_Action item_
Using "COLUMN" as the search string, find the matching lines below and copy them.

Collected data Start Marker

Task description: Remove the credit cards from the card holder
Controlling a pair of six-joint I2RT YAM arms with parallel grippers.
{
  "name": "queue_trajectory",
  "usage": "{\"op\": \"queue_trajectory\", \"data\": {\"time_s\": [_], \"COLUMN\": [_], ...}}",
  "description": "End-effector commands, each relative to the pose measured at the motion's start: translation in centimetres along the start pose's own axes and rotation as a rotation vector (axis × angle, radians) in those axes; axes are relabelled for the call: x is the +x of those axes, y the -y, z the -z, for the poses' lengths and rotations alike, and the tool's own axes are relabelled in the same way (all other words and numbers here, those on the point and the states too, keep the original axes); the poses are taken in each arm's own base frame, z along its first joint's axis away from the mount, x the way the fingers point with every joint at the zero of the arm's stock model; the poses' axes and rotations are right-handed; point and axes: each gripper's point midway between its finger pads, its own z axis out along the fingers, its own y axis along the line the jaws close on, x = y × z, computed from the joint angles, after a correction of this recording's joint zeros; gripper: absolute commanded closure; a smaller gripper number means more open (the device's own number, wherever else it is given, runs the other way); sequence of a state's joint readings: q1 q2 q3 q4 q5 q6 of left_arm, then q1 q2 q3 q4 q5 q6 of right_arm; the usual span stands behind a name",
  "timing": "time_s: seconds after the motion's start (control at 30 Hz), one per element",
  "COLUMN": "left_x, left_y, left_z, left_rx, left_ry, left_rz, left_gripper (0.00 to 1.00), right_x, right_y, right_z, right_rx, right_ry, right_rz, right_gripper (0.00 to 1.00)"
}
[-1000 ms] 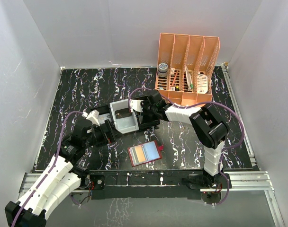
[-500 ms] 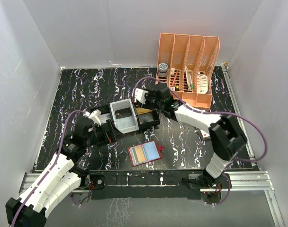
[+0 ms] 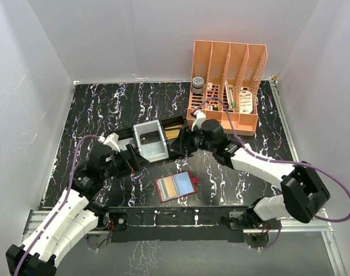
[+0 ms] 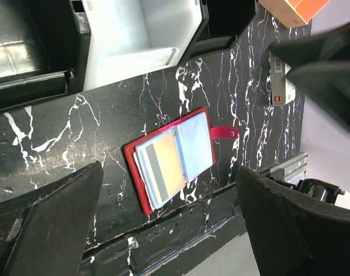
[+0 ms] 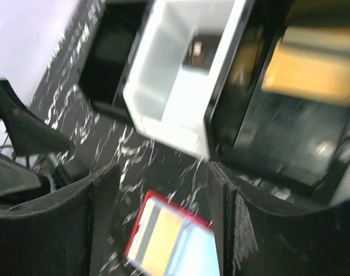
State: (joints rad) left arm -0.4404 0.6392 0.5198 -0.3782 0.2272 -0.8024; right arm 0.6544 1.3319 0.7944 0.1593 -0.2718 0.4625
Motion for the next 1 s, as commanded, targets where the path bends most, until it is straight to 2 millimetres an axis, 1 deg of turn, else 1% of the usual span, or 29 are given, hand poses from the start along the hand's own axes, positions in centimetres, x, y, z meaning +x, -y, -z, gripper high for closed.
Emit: {"op": "queue_trajectory", "data": {"time_s": [0.0,0.07,0.17,0.23,0.33,0.43,0.73,0.97], "left_x": [-1.2,-1.5,-1.8,-2.0,-2.1,-2.2,-2.2,-2.0], "left_y": [0.0,-0.2,-0.7,-1.0,-1.6,-2.1,-2.4,-2.6], "left_z": [0.8,1.0,1.5,1.7,2.0,2.2,2.7,2.6], "left_rx": [-0.028,-0.047,-0.084,-0.103,-0.131,-0.153,-0.17,-0.174], "left_ry": [0.057,0.072,0.096,0.11,0.127,0.139,0.157,0.147], "left_rz": [0.021,0.025,0.031,0.035,0.049,0.061,0.072,0.076], "left_gripper": [0.01,0.01,0.01,0.01,0.01,0.01,0.01,0.01], "right_x": [7.5,9.1,11.2,12.2,13.6,14.7,17.3,19.0], "right_y": [-2.5,-2.6,-2.4,-2.2,-2.9,-3.0,-3.7,-2.6], "right_z": [0.0,0.1,0.2,0.3,0.1,0.0,-1.2,-1.4], "right_rx": [0.08,0.162,0.256,0.308,0.341,0.388,0.418,0.476], "right_ry": [-0.227,-0.237,-0.273,-0.306,-0.35,-0.376,-0.458,-0.515], "right_rz": [-0.257,-0.216,-0.176,-0.137,-0.066,-0.009,0.068,0.106], "right_gripper": [0.4,0.37,0.37,0.38,0.38,0.37,0.34,0.33]}}
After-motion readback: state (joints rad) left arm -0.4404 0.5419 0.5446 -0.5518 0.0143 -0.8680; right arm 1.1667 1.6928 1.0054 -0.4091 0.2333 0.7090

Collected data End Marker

_Exercise answer_
  "usage": "{\"op\": \"queue_trajectory\", \"data\": {\"time_s\": [_], \"COLUMN\": [_], ...}}",
  "COLUMN": "left_x, left_y, left_z, left_rx, left_ry, left_rz, left_gripper (0.00 to 1.00), right_x, right_y, right_z, right_rx, right_ry, right_rz, right_gripper (0.00 to 1.00)"

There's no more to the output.